# Forest CoverType 2b): PyTorch TabNet

In this notebook, we'll tackle our Forest Cover Type classification problem using [**PyTorch-TabNet**](https://github.com/dreamquark-ai/tabnet): A PyTorch-based implementation of TabNet (Arik, S. O., & Pfister, T. (2019). TabNet: Attentive Interpretable Tabular Learning. arXiv preprint arXiv:1908.07442.) https://arxiv.org/pdf/1908.07442.pdf

To grossly over-simplify: TabNet applies deep learning techniques that have recently shown revolutionary success in NLP (attention, transformers, unsupervised pre-training via masking) to tabular problems.

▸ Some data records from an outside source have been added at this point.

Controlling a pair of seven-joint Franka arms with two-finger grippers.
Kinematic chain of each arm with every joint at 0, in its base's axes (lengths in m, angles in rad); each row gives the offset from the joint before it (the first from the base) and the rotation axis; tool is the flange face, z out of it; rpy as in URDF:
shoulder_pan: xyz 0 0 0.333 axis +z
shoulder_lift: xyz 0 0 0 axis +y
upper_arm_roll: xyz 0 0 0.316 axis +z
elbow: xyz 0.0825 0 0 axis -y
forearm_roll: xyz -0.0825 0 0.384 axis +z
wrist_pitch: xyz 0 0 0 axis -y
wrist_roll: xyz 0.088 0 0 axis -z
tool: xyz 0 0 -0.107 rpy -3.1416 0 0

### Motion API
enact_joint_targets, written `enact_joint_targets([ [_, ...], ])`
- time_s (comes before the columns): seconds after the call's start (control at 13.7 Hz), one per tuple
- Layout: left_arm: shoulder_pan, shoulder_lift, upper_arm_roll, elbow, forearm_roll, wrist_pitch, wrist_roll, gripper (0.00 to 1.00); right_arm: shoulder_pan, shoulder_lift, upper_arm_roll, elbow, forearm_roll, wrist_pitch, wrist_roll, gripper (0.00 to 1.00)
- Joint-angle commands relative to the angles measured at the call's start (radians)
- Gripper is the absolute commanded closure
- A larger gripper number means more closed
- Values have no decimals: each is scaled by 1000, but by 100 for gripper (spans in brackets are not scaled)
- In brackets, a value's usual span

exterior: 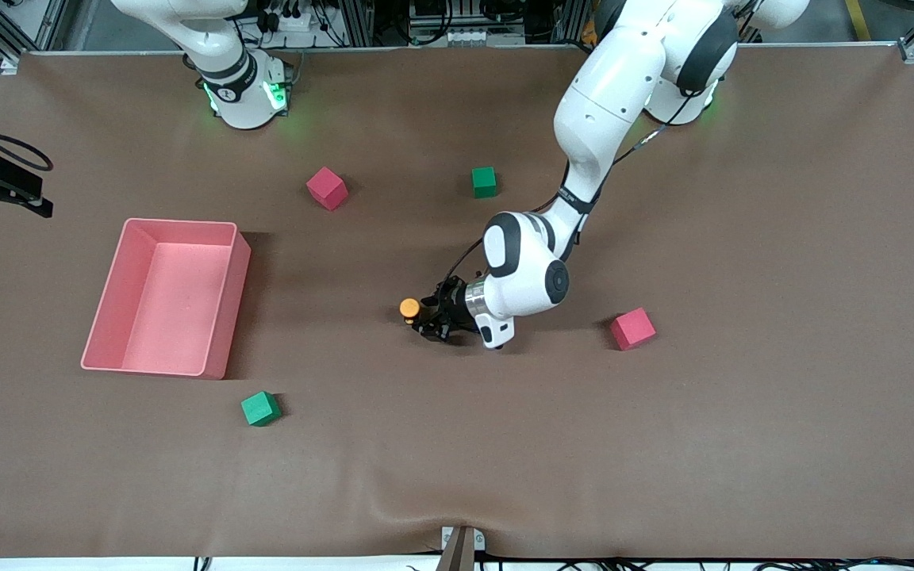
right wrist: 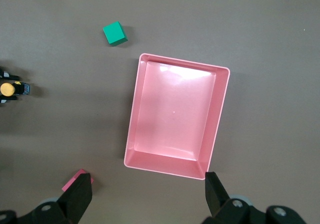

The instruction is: Place and upright button with both arms

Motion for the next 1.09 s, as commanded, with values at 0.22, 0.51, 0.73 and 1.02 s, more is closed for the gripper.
enact_joint_targets([
  [0.22,23,-69,11,4,-4,-72,-36,0,-41,8,14,18,5,-17,-3,0],
  [0.51,106,-154,16,7,210,-120,-156,0,-36,6,18,18,5,-19,-1,0],
  [0.73,187,-225,17,12,349,-214,-175,0,-38,6,16,18,5,-24,-3,0],
  [1.02,271,-320,16,12,519,-327,-172,0,-38,6,18,18,5,-24,-3,0],
])
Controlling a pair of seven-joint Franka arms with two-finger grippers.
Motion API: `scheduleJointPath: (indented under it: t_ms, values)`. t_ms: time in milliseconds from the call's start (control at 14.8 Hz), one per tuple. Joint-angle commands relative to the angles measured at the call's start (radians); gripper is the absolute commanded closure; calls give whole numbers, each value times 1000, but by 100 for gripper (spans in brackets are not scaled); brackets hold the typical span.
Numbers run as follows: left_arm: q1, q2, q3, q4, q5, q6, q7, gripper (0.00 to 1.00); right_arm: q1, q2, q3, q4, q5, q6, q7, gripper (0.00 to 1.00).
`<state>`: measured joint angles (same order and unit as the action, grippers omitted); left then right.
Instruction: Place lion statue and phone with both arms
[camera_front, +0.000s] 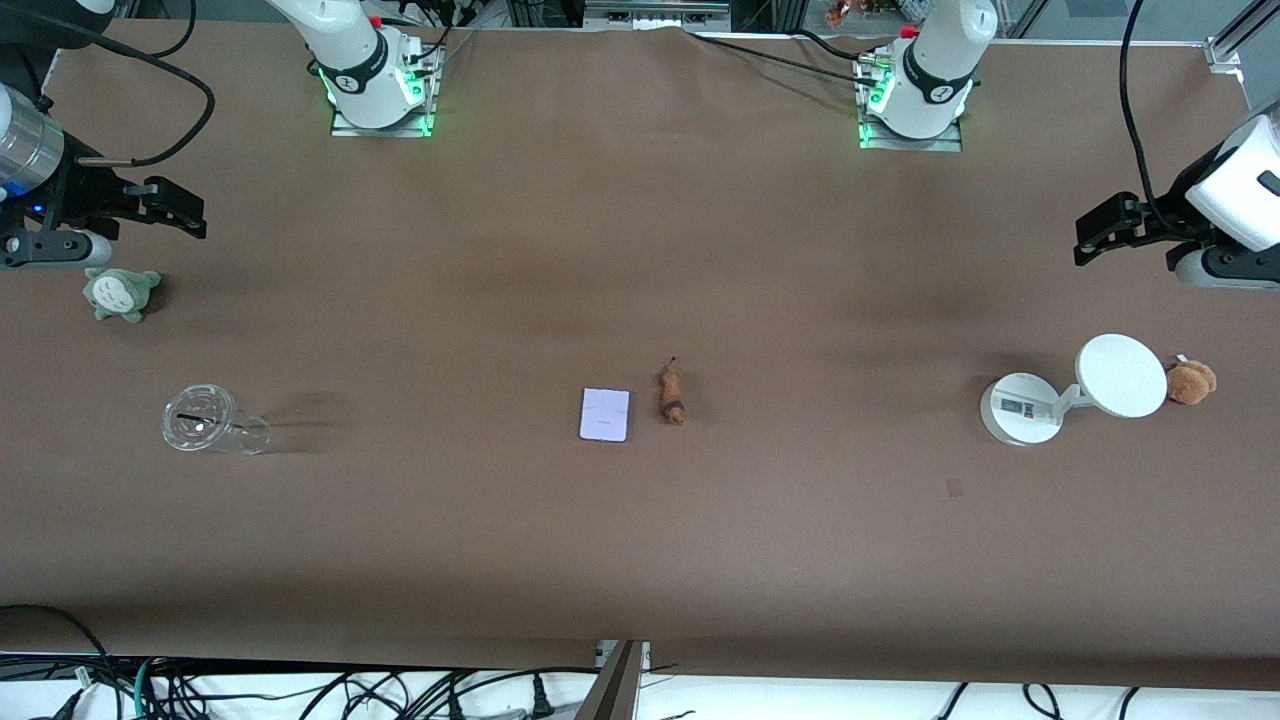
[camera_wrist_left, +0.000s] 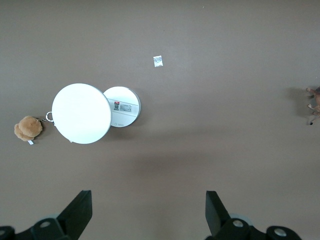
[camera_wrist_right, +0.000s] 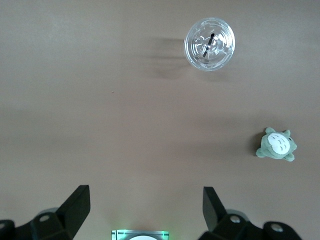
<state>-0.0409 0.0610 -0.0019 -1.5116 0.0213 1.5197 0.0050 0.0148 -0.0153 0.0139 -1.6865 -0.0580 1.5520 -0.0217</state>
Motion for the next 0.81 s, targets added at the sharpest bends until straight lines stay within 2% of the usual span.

## Libraries and config (yawn)

In [None]:
%load_ext autoreload
%autoreload 2

# Python Built-Ins:
import json
import os

# External Dependencies:
import boto3
from botocore import exceptions as botoexceptions
import matplotlib.pyplot as plt
import numpy as np
import pandas as pd
import sagemaker
from sagemaker.pytorch.estimator import PyTorch as PyTorchEstimator
from sagemaker.pytorch.model import PyTorchModel
import seaborn as sn
from sklearn import metrics
from smexperiments.experiment import Experiment
from smexperiments.trial import Trial
from smexperiments.trial_component import TrialComponent
from smexperiments.tracker import Tracker

# Local Dependencies:
import util

In [None]:
%store -r experiment_name
%store -r preproc_trial_component_name
%store -r project_id
%store -r target_model

smclient = boto3.client("sagemaker")
role = sagemaker.get_execution_role()
smsess = sagemaker.session.Session()

project = util.project.init(project_id, role)
print(project)

sandbox_bucket = boto3.resource("s3").Bucket(project.sandbox.sandbox_bucket)

## Training the model

For the purposes of our **Experiment**, the (best outcome of the) PyTorch approach is one trial to be compared against other qualitatively different approaches.

If we were planning to iterate a lot on TabNet parameters, we may also decide to define **another Experiment** to capture our tests leading up to the higher-level business outcome.

In [None]:
tabnet_trial = Trial.create(
    trial_name=util.append_timestamp("tabnet-pytorch"), 
    experiment_name=experiment_name,
    sagemaker_boto_client=smclient,
)
tabnet_trial.add_trial_component(preproc_trial_component_name)

preproc_trial_component = TrialComponent.load(preproc_trial_component_name)

In [None]:
# OR load existing trial instead, e.g:
#tabnet_trial = Trial.load("tabnet-pytorch-2020-07-28-04-56-23")
#preproc_trial_component = TrialComponent.load(preproc_trial_component_name)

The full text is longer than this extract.